Вслед за цирюльником проскользнул в комнату кот Терентий, притворившийся, что и он несет кисточку или что-то другое, без чего цирюльник не цирюльник. Под звездным балдахином, на огромной кровати, похожей на корабль сновидений в звездную ночь, сидел пан в полосатых подштанниках.
— Злодий! — кричал пан.
Но цирюльник совсем не обижался, а, наоборот, улыбаясь, слушал эти слова как самую лучшую и приятную музыку и под эту музыку с такой быстротой точил на ремне бритву, что летели искры — то ли из бритвы, то ли из ремня, то ли из пальцев.
В это время на кухне пану готовили завтрак. Жирный канарик с желтыми аксельбантами торжественно принес большую крапчатую курицу, а за ним бежала баба и так кричала, словно эта курица ежедневно приносила ей по золотому яичку.
И к тому времени, как пан распустил свои усы, курица превратилась в кнышики.
Господин Бибиков, не теряя времени, допытывался: не мает ли пан селедки, а если нет селедки, если не нравится пану запах селедки, то, может, у пана есть соль, которая не имеет никакого запаха? Это чистый и важный товар. Но если случайно и соли нет, то уж наверное есть перламутровые пуговицы. А если нет и перламутровых пуговиц и вообще ничего нет, чему господин Бибиков никогда не поверит, то пан, наверное, купит, по крайней мере, пеньку? Есть партия такой пеньки, что крепче железа и долговечнее человеческой жизни. Но если пан не интересуется пенькой, чему он, господин Бибиков, тоже никогда в жизни не поверит, то специально для пана есть партия такого, что и сказать нельзя, такое это хорошее и специальное.

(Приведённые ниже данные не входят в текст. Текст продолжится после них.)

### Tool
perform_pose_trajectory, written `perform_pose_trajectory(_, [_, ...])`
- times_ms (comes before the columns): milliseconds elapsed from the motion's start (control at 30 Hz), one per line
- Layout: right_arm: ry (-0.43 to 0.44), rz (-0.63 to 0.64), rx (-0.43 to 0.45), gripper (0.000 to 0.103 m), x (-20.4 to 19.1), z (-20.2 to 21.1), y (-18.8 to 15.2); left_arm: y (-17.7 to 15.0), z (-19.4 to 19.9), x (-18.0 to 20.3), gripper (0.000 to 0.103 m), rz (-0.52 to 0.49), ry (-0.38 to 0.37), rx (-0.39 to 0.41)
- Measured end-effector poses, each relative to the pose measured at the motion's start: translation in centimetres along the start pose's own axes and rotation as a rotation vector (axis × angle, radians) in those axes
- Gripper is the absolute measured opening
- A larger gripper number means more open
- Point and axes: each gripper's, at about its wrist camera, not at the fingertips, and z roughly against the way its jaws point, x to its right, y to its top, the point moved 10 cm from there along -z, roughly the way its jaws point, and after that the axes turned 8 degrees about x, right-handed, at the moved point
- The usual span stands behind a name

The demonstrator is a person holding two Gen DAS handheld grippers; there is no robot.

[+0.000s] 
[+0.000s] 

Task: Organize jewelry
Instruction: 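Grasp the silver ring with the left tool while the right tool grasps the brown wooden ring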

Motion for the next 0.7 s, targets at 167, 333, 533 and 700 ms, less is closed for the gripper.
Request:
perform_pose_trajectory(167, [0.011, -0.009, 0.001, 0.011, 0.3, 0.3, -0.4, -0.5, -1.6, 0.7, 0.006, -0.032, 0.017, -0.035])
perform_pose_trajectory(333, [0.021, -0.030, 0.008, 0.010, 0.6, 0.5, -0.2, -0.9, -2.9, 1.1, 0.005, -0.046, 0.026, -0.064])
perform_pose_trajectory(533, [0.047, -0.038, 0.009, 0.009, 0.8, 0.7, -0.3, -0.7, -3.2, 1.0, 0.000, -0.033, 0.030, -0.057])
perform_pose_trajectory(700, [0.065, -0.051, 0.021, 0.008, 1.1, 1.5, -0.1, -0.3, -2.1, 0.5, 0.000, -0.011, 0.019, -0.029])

Но оказалось — совершенно удивительно! — что у пана есть и селедка, и соль, и целая партия перламутровых пуговиц и пан как раз интересуется именно пенькой, а не чем-нибудь другим. Что же касается специальной партии, то пан заберет всю партию от начала до конца.
Это была как раз та коммерция, которая снилась господину Бибикову с тех пор, как еще в люльке он в первый раз крикнул «уа!». И теперь, услышав то, что поведал пан, Бибиков от умиления крикнул не что-нибудь другое, а именно то же самое «уа!».
…Я не видел, как пан ест кнышики, запивая их старкой. Это было бы, по мнению Бибикова, слишком роскошное зрелище для такого мальчика, как я.
— Иди, иди, тут не место для тебя, сморкач!
На улице заиграл сигнальный рожок. Из всех домов выбегали, на ходу застегиваясь, сонные солдаты с тараканьими усами. Кто еще зевал, кто натягивал по дороге мундир, кто утирался после жирной еды, вместо спасибо крича хозяину: «Хрыч!»